Task description: Write out the data below exactly, beginning with the first line and ending once the line that has "--target=black cable" is written.

___ Recorded data ___

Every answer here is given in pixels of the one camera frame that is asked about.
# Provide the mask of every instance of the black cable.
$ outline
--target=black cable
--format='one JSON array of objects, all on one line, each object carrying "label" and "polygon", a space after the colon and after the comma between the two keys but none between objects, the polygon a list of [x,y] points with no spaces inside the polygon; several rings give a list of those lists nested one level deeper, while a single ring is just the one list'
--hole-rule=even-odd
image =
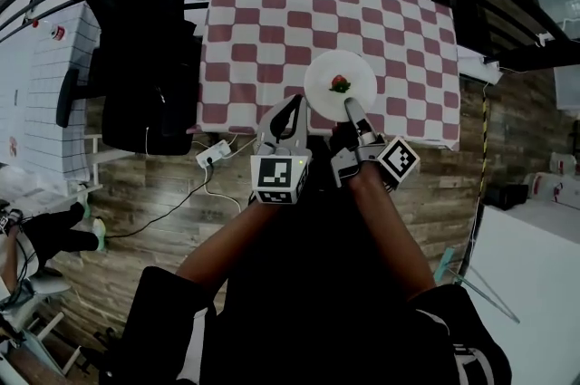
[{"label": "black cable", "polygon": [[16,282],[22,282],[26,276],[26,271],[28,270],[28,261],[30,261],[30,259],[28,259],[26,257],[26,252],[24,250],[24,247],[22,246],[22,244],[18,241],[18,239],[16,238],[16,243],[18,244],[18,246],[20,246],[20,251],[22,251],[22,255],[24,256],[24,264],[22,266],[22,270],[20,271],[20,275],[18,276],[18,278],[16,279]]},{"label": "black cable", "polygon": [[33,251],[33,253],[30,256],[28,256],[28,259],[26,260],[26,263],[30,263],[35,256],[36,256],[36,252]]},{"label": "black cable", "polygon": [[186,201],[188,201],[189,197],[191,197],[193,195],[194,192],[197,192],[200,188],[202,188],[203,186],[206,186],[209,181],[214,177],[214,167],[213,165],[210,163],[209,164],[209,169],[210,169],[210,173],[209,173],[209,177],[208,180],[206,180],[203,184],[201,184],[199,187],[194,188],[193,190],[191,190],[188,195],[183,198],[183,201],[181,203],[179,203],[176,207],[172,208],[168,213],[164,214],[161,217],[156,217],[155,219],[149,221],[145,226],[143,226],[141,229],[135,230],[133,232],[130,232],[129,234],[123,234],[121,236],[106,236],[105,240],[111,240],[112,238],[125,238],[128,236],[134,236],[135,234],[138,234],[139,232],[142,232],[143,230],[145,230],[148,226],[150,226],[151,224],[153,224],[154,222],[160,221],[161,219],[163,219],[163,217],[167,217],[169,216],[171,213],[173,213],[173,211],[175,211],[177,208],[179,208],[181,205],[183,205]]}]

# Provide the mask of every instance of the office chair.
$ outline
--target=office chair
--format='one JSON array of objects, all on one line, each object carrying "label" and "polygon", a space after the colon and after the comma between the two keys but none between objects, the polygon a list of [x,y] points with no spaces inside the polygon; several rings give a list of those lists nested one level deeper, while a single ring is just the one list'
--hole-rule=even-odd
[{"label": "office chair", "polygon": [[89,86],[78,73],[64,80],[57,124],[73,100],[105,95],[102,140],[127,151],[184,155],[198,101],[201,41],[185,21],[183,0],[86,0],[101,27]]}]

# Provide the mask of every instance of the white plate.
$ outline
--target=white plate
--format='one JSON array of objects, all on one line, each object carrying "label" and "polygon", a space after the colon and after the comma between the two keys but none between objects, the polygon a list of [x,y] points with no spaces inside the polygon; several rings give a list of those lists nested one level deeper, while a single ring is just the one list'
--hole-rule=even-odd
[{"label": "white plate", "polygon": [[[337,75],[351,83],[346,93],[331,91]],[[377,96],[377,79],[369,64],[359,55],[345,50],[331,50],[315,58],[304,77],[304,93],[311,108],[328,120],[348,121],[344,101],[354,97],[368,112]]]}]

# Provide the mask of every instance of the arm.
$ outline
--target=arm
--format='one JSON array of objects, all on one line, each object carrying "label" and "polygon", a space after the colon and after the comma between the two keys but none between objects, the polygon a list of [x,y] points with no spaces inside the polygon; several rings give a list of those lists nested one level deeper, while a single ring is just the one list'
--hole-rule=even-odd
[{"label": "arm", "polygon": [[2,270],[2,280],[6,288],[12,293],[18,285],[18,275],[16,274],[18,268],[18,254],[16,253],[16,236],[18,236],[19,229],[13,226],[8,233],[6,239],[6,263]]},{"label": "arm", "polygon": [[196,248],[176,274],[215,295],[230,269],[279,209],[279,205],[263,205],[255,201]]},{"label": "arm", "polygon": [[434,288],[427,259],[402,222],[377,166],[362,164],[361,171],[349,181],[349,187],[382,260],[407,300]]}]

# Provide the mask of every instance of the table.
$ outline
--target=table
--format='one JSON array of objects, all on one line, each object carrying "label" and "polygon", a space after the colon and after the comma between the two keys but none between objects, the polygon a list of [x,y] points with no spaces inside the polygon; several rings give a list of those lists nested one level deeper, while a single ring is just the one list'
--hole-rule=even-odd
[{"label": "table", "polygon": [[55,41],[42,26],[29,26],[0,44],[0,162],[51,178],[87,181],[86,100],[73,103],[66,129],[55,123],[56,106],[70,68],[79,70],[80,84],[88,81],[100,29],[85,3],[45,19],[65,28],[63,40]]},{"label": "table", "polygon": [[[451,10],[431,0],[210,0],[197,130],[256,132],[270,107],[304,93],[305,70],[333,49],[377,77],[368,113],[388,135],[457,149],[459,73]],[[315,111],[309,131],[334,125]]]}]

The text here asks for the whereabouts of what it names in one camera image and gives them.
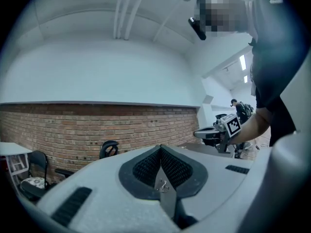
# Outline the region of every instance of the floor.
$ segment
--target floor
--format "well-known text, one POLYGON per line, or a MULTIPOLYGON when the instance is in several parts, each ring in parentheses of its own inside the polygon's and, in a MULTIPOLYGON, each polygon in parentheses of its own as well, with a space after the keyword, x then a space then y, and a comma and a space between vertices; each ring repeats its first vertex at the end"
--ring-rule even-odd
POLYGON ((258 138, 250 141, 253 144, 252 148, 250 148, 248 150, 242 150, 241 158, 245 159, 245 160, 254 161, 256 156, 257 156, 257 153, 261 149, 269 147, 270 137, 271 137, 271 131, 269 128, 263 135, 261 135, 258 138))

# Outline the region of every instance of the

___

Task solution:
Every answer here is given in pixels of the one camera frame that is asked about.
# Provide the mask of every instance of the black cable.
$ outline
--target=black cable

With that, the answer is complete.